McKinsey defends these consults on the grounds that sufficient safeguards exist to ensure confidential information is not inappropriately shared.
McKinsey’s values are more than a marketing tool; they are the firm’s guardian angels, according to McKinsey’s noncirculating official history. “Whenever the firm has made mistakes or has allowed its ambitions to run to excess, its values have reined it in,” McKinsey says. “A system of values serves as an essential foundation of long-term institutional success.”
To drive home the point, McKinsey employees are asked to participate in a “Values Day” organized by offices around the world. Senior partners can use the opportunity to expound on applying McKinsey’s values in day-to-day work. In 2019, the Australia managing partner, John Lydon, spoke about how, at a minimum, McKinsey should not work with clients who harm or kill people or cheat their customers.
Just before his death in 1968, the firm’s chairman, Gilbert Clee, reflected on the importance of those values. He wrote, “Regardless of an individual’s field of interest or what he wants to do with his life, I believe the firm offers two other great satisfactions: the ability to look yourself in the mirror every morning and to say, There’s nothing I need to be ashamed of.”
Those are the words of a proud McKinsey leader from another era. But there are others, many in fact, who looked and did not like what they saw. In recent years, the firm’s actions often seemed to betray its vaunted value system. Beginning in 2018, as one media exposé followed another, McKinsey managers scrambled to counter what had become the gravest threat to the firm’s reputation in its long and proud history. Emergency meetings were held, apologies issued, a new managing director took over, and risk management policies were strengthened.
As the firm searched for the reasons behind these problems, one explanation sat front and center, so obvious it was easy to overlook. And it just happened to be the very foundation upon which Marvin Bower had built the firm.
Until recently, McKinsey’s website listed fifteen specific values that “inform both our long-term strategy as a firm and the way we serve our clients on a daily basis.” Many of those values are routine and obvious, such as “build enduring relationships based on trust” and “bring innovations in management practice to all clients.”

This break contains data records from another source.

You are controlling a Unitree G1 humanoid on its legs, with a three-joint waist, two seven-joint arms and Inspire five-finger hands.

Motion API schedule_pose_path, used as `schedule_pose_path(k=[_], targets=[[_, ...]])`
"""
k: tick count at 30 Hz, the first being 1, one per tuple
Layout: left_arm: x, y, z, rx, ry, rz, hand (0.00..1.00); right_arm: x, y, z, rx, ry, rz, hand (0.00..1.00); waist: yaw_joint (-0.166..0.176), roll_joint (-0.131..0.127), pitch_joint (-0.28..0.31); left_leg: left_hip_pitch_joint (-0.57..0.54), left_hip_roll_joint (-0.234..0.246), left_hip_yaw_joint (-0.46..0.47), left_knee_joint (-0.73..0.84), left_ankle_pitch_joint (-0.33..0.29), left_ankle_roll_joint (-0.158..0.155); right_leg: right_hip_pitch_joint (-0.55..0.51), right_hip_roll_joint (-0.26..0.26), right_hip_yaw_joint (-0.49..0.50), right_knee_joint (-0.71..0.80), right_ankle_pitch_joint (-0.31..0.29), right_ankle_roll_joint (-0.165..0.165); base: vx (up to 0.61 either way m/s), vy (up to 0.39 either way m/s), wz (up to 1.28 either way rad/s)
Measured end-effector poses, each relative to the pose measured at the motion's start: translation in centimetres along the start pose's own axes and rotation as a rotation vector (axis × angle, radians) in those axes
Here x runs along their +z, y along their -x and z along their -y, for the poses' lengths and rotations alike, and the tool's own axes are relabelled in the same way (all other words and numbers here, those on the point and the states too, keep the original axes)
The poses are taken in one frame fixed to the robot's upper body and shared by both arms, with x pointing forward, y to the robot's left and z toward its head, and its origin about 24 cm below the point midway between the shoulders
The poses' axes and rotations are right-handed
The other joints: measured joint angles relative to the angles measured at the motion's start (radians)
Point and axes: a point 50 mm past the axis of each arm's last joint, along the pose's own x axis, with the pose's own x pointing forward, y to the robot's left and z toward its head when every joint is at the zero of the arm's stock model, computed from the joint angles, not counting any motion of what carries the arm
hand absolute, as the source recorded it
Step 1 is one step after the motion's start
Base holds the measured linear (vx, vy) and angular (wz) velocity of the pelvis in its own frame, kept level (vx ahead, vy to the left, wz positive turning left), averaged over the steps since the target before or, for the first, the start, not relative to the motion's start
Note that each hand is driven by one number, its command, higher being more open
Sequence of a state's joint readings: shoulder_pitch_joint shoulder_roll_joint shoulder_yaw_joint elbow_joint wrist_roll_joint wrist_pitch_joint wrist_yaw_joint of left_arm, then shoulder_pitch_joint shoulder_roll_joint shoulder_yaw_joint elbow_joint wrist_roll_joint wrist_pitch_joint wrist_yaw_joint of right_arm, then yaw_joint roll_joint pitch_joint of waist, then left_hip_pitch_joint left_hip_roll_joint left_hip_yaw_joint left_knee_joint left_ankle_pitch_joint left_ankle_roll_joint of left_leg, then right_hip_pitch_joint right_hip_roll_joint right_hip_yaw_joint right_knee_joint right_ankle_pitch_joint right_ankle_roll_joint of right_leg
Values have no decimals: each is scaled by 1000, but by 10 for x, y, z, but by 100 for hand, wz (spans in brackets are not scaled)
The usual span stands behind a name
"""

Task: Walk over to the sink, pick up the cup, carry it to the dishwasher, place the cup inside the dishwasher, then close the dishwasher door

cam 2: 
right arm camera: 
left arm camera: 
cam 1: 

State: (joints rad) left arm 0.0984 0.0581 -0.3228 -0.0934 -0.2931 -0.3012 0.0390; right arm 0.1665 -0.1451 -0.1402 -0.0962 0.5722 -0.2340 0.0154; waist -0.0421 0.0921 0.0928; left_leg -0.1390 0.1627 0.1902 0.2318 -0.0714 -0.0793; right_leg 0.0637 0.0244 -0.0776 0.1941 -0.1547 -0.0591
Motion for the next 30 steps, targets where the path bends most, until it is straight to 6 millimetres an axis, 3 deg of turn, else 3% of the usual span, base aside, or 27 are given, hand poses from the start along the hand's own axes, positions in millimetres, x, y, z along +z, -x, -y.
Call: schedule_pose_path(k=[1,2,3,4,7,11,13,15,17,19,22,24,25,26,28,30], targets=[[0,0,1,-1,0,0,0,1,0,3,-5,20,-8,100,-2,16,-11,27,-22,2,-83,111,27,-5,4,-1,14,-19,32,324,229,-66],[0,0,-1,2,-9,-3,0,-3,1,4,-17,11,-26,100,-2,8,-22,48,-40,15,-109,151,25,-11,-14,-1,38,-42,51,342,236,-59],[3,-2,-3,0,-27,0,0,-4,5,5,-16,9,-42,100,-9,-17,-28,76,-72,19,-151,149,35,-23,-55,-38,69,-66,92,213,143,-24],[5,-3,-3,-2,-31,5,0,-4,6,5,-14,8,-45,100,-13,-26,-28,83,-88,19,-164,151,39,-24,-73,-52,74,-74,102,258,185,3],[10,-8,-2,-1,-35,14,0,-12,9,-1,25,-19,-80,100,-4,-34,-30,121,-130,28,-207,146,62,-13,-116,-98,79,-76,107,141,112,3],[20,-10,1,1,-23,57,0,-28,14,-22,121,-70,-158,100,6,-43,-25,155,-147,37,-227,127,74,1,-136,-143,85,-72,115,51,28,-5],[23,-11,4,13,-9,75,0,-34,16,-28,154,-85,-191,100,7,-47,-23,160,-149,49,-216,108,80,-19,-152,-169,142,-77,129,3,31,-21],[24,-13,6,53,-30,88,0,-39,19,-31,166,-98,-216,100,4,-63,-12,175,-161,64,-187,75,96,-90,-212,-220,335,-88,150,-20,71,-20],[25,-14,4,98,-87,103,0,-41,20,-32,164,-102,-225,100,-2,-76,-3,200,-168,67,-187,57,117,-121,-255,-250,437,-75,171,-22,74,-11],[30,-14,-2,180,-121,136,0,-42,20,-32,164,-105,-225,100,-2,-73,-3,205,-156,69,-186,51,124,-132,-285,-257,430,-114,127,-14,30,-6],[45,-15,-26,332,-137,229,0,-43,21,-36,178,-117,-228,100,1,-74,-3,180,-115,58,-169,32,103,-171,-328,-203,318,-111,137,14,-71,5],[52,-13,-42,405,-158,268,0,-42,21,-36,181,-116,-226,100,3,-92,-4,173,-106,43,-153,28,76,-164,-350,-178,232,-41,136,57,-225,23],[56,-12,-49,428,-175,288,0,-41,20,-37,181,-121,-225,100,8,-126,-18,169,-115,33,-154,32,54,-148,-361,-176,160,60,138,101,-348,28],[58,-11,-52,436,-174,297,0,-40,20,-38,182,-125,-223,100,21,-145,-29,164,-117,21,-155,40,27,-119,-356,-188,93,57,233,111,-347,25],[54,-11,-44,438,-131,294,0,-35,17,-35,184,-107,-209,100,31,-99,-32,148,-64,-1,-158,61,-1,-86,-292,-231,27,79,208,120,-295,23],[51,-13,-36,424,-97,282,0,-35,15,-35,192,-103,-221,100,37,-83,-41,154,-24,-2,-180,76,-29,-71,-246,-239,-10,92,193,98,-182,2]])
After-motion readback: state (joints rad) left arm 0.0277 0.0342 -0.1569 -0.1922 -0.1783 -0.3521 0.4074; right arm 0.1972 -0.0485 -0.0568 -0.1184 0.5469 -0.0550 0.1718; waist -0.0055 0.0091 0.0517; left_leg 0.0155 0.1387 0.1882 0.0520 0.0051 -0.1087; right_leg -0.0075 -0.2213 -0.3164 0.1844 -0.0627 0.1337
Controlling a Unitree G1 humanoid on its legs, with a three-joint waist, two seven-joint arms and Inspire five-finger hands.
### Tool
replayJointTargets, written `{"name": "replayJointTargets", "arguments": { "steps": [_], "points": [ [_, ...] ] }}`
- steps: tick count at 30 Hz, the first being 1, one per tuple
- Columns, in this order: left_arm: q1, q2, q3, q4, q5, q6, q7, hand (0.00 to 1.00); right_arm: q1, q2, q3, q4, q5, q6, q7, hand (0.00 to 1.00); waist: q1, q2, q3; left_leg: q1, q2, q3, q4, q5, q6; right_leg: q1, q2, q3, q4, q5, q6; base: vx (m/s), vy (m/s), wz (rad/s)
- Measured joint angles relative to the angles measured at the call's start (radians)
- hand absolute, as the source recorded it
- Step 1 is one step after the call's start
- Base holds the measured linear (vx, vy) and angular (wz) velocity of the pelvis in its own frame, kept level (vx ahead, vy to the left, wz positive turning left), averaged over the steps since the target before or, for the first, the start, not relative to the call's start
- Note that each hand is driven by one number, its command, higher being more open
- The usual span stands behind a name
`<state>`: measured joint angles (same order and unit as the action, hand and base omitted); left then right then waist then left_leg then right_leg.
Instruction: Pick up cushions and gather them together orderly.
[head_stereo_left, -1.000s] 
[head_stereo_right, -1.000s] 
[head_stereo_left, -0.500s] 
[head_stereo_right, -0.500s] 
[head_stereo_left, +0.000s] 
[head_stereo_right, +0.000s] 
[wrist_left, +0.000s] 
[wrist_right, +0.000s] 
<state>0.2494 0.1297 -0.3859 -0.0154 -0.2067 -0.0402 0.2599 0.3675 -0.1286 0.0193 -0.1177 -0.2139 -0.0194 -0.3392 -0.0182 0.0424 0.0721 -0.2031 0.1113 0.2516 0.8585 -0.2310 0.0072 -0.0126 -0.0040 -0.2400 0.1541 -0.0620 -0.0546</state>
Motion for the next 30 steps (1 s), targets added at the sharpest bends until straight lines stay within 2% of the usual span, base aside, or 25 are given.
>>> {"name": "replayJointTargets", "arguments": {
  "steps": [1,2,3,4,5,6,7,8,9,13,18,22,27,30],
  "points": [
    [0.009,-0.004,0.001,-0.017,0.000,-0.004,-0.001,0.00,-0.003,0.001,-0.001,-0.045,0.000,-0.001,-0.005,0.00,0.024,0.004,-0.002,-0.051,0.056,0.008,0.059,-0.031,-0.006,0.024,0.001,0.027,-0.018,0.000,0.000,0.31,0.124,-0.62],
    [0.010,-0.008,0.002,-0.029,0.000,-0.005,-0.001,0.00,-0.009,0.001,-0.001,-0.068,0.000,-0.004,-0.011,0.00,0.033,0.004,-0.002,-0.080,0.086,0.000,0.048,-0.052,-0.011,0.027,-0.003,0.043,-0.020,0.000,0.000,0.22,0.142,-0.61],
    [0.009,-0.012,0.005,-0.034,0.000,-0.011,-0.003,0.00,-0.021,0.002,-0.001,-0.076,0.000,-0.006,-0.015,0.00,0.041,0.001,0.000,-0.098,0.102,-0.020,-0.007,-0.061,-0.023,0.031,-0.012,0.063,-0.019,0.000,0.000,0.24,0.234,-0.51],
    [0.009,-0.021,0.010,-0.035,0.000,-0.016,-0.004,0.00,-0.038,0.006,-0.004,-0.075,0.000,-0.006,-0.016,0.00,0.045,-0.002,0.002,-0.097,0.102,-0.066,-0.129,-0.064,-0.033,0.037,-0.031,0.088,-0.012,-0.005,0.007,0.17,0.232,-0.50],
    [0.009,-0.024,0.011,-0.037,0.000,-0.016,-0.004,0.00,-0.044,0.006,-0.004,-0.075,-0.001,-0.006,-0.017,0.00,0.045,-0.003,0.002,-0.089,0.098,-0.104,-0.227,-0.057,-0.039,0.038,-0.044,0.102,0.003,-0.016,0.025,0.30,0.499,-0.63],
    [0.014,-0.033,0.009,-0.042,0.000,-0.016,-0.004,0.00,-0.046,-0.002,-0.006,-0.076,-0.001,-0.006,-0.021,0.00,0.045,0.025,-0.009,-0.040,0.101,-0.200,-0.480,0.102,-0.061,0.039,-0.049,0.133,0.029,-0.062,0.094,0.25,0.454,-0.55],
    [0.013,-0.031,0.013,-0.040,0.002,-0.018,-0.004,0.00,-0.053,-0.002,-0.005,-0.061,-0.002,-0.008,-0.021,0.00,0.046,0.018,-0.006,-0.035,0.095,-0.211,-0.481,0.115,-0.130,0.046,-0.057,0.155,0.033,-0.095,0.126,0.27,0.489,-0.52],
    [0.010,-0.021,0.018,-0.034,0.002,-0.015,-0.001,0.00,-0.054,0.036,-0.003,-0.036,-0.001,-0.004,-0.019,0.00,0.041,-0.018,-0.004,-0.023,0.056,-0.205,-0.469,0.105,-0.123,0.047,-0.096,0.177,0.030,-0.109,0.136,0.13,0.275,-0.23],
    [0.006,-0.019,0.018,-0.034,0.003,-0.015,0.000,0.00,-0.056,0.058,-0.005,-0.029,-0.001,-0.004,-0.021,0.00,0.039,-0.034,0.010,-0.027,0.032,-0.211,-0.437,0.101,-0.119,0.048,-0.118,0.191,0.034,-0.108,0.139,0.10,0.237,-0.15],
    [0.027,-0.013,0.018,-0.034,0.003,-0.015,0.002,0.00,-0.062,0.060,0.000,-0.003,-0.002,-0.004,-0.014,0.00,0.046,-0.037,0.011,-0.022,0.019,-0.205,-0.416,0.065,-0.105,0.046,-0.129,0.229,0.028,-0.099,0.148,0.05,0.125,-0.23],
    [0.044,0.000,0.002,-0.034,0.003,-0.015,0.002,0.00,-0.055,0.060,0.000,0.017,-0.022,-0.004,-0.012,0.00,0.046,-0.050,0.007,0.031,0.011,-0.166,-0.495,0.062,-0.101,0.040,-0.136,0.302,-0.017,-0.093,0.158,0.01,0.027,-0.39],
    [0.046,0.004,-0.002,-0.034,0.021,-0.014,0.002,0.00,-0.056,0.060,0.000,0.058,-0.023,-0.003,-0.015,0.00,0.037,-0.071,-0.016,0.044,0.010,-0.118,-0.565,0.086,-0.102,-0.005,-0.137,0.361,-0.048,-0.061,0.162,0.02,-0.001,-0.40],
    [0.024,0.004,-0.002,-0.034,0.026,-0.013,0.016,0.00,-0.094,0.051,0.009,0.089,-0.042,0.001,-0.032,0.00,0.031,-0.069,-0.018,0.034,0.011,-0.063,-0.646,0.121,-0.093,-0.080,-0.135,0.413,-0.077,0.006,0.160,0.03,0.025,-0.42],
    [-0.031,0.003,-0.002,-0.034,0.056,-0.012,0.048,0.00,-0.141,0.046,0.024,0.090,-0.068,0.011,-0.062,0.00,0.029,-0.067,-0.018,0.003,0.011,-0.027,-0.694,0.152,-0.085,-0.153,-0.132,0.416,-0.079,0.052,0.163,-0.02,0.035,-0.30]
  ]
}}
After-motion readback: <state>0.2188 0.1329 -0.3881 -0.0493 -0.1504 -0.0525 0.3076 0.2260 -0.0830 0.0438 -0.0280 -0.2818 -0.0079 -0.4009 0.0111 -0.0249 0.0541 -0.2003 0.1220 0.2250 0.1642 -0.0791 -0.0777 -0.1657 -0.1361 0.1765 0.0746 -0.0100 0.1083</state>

Some are directed toward creating a hospitable environment for consultants to thrive, such as “sustain a caring meritocracy.” One encourages freethinking: “Uphold the obligation to dissent.”
Over time, these values have been updated in small ways, but the first and foremost value—number one on the list—has never really changed: “Put client interests ahead of the firm’s.” McKinsey had once embraced a more expansive statement where clients came first, the firm second, money third, and personal interest fourth. In time, the money reference disappeared, perhaps because in a place obsessed with professionalism that word appeared unseemly.
Clients felt comfortable with McKinsey’s values. And, from their perspective, that’s as it should be since McKinsey charges a premium for its services. When a telecom needed help several years ago, the firm billed the company more than $120 million in two years. For that kind of money, clients should get what they want.
Rosenthal, the consultant who started in McKinsey’s Houston office, said the dictum to prioritize client interests sounds selfless but should not be mistaken as public service. “The language around client service makes it seem like serving a client, in and of itself, is valuable without regard for what that company is doing,” Rosenthal said. “I found it jarring [oral interview text] that client service is so high at the top without any qualifications.”